Tres emprendedores

Isidro está jubilado pero siente que aún puede hacer mucho más que gastar sus días como canguro de su nieto. Acude con ilusión a entrevistas de trabajo pero pronto se da cuenta de que ése no es ya el camino hacia su futuro. Desesperado, tendrá por fin una lúcida idea: la de fundar su propia empresa con ayuda de sus dos inseparables amigos, Desiderio y Arturo. El objetivo será crear una guardería.

Magnífico debut en el largometraje del extremeño Santiago Requejo (1985), que cuenta con una larga y exitosa trayectoria en cortometrajes y piezas audiovisuales. Ofrece con Abuelos una mirada divertida, fresca y reconfortante a la edad madura, en tiempos en los que las virtudes propias que da la experiencia están rebajadas por el predominio tecnológico y la inmediatez de los negocios. Requejo enseña en este film que la juventud y el éxito no dependen tanto de la edad como de las ganas de emprender nuevos caminos y desafíos, no sólo profesionales, sino sobre todo interiores, personales, esos retos que precisamente los años y las dificultades nos pintan por imposibles. Hay que tener empuje para asumir ese planteamiento, sí, quizá haya que tomar decisiones arriesgadas y las dificultades –tedio, rutina, falta de autoestima, cansancio, escasez económica, familia– no se van a esfumar, pero hay que lanzarse y está en la mano de cada uno llevarlo cabo.
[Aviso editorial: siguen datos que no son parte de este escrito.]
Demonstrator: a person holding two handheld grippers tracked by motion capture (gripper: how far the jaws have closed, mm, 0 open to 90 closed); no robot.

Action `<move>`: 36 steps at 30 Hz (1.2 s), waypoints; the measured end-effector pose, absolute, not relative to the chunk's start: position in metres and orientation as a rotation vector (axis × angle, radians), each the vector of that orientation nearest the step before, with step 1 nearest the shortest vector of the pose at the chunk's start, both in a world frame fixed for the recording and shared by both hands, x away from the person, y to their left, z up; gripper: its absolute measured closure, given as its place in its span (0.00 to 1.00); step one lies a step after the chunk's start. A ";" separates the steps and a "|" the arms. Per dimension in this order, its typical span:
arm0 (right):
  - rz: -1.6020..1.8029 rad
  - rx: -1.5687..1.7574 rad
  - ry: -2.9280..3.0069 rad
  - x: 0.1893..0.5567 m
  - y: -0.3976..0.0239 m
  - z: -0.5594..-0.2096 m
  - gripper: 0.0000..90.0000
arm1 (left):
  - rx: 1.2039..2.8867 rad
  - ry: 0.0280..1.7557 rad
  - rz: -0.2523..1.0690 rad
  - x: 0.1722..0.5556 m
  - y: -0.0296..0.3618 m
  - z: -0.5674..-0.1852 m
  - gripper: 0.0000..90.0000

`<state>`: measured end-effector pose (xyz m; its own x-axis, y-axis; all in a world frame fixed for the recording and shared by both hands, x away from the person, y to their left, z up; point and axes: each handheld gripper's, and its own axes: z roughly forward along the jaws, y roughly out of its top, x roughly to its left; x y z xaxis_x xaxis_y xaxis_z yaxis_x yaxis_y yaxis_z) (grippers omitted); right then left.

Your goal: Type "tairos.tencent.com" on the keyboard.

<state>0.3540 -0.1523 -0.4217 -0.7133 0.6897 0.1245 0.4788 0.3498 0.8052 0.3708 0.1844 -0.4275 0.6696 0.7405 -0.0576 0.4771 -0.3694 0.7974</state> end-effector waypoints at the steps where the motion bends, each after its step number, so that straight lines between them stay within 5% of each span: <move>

El guión de Javier Lorenzo y el propio Santiago Requejo no da puntada sin hilo. Se ve que hay detrás una labor depurada de precisión, donde los diálogos nunca suenan a relleno, ayudan al avance de la narración, enriquecen la trama. Pero aquí interesan las personas y sobre todo se percibe un encomiable trabajo a la hora de perfilar a los personajes, muchos y muy variados. Resulta especialmente llamativo que hasta los más secundarios –el matrimonio de Carlos y Lola, la hija de Arturo, la mujer de Isidro- tienen su tiempo y su arco de evolución, nada se olvida. Y no digamos ya los tres amigos protagonistas, cada uno con sus cuitas y dudas, sus miedos y cobardías, sus afanes y alegrías, donde la fuerza de la amistad siempre ejerce de tapiz de fondo. La narración se desarrolla con soltura y, aunque los conflictos poseen entidad dramática, la historia se disfruta constantemente con una media sonrisa, si bien es cierto que en algún momento puede asomar la carcajada.

Rodada con corrección y cierto clasicismo, el film está acompañado de un aparato técnico a la altura, con tonalidades cromáticas elegidas sin arbitrio en la fotografía de Ibon Antuñano y con la excelente música de Íñigo Pirfano, que envuelve de sentido las imágenes en escenas escogidas. Todo el reparto brilla en su trabajo, pero quizá destacan especialmente los españoles Ramón Barea, Ana Fernández y Roberto Álvarez y la argentina Clara Alonso.